╔══
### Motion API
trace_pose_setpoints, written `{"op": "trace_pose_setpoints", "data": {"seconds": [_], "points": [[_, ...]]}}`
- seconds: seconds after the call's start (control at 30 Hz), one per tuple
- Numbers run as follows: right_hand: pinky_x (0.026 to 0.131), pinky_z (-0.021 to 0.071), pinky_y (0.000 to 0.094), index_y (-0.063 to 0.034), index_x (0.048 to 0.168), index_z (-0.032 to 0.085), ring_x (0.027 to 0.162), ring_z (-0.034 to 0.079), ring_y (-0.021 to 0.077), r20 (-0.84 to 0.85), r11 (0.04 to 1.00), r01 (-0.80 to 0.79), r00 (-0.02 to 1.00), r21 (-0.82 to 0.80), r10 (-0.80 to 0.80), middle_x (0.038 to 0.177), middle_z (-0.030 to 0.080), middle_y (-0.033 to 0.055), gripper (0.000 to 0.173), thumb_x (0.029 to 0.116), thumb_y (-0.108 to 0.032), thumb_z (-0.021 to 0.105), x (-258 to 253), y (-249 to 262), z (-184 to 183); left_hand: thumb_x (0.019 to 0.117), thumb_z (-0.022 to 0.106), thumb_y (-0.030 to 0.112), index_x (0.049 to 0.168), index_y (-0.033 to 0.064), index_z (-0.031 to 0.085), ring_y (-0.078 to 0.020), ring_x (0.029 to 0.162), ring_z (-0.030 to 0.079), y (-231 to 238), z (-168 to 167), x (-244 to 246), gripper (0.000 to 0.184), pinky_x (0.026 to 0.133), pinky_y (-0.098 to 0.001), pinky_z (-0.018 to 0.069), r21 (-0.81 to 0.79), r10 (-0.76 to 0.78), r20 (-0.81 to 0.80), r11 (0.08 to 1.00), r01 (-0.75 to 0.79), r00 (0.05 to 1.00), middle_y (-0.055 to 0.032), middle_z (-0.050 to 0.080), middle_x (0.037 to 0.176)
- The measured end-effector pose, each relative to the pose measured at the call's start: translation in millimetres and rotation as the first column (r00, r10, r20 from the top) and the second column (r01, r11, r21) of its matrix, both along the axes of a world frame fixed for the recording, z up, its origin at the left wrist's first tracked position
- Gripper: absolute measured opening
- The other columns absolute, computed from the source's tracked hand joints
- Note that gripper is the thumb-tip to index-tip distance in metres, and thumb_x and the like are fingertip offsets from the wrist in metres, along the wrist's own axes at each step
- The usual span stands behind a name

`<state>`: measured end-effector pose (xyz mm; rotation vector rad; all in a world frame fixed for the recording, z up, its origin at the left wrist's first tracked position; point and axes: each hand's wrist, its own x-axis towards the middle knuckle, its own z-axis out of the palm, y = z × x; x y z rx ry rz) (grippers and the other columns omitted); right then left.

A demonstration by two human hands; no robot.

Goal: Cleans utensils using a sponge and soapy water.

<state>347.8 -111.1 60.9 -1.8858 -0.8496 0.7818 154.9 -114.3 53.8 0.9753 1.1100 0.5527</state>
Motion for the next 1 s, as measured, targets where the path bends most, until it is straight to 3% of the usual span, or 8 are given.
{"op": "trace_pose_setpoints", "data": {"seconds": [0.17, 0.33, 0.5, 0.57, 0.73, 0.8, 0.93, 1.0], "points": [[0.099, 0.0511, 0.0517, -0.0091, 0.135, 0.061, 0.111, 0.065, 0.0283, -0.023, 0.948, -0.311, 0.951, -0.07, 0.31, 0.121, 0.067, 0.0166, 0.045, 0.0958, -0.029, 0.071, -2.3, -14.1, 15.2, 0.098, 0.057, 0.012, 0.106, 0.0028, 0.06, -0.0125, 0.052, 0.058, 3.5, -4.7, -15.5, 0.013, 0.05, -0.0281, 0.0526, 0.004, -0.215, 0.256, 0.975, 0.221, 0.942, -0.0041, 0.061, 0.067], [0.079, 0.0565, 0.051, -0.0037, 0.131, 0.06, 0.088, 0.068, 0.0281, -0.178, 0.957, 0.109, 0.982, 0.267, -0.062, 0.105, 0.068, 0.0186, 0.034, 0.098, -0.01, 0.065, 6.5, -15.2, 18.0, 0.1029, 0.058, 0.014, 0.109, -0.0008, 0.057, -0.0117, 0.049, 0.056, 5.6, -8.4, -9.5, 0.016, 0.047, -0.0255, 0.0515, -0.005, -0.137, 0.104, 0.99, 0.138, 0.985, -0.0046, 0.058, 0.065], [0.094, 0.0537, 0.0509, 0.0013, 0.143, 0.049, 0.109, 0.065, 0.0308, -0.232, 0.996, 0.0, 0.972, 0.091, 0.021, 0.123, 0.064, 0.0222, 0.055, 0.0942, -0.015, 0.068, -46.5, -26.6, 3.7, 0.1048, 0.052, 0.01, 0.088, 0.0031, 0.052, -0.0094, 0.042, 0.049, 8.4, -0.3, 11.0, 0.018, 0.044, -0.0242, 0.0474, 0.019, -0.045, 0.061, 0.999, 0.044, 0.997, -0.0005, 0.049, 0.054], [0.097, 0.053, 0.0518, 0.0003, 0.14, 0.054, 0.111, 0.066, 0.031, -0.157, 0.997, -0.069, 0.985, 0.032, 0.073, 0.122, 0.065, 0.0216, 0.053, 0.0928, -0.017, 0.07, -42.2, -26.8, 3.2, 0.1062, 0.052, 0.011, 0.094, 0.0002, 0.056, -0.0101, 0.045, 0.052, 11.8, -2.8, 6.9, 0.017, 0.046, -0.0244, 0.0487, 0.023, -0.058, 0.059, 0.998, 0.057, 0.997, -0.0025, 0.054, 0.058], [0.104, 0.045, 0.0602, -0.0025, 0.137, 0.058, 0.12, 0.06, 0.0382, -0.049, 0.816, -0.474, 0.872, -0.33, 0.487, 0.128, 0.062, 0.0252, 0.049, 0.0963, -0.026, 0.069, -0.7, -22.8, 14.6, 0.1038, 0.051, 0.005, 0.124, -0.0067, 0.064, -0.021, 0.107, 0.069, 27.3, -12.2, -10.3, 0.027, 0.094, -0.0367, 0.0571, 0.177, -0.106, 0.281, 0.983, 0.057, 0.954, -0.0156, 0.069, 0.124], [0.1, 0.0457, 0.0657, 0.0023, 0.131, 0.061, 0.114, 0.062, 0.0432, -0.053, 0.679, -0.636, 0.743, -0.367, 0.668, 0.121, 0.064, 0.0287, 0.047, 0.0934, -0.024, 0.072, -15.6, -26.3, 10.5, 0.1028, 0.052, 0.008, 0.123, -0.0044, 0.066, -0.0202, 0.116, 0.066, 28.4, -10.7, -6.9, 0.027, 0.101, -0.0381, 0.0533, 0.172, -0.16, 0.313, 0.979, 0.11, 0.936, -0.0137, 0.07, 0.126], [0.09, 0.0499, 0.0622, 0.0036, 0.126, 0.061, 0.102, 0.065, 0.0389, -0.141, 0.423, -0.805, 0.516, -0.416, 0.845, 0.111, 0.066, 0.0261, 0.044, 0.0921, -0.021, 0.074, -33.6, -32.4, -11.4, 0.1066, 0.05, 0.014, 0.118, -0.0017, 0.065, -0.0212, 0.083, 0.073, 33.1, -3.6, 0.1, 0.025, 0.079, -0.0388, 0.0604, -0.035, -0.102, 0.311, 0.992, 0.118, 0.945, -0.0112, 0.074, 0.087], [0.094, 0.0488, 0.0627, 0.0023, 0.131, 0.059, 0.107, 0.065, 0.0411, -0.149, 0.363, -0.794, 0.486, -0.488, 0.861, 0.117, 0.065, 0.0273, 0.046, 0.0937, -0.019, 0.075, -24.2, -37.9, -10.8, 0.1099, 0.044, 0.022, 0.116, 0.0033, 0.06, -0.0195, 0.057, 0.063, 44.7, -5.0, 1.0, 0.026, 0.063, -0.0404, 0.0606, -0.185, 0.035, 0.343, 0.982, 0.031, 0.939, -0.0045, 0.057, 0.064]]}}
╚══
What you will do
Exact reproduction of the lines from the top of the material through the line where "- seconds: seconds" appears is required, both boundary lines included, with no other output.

Result for this exercise
### Motion API
trace_pose_setpoints, written `{"op": "trace_pose_setpoints", "data": {"seconds": [_], "points": [[_, ...]]}}`
- seconds: seconds after the call's start (control at 30 Hz), one per tuple

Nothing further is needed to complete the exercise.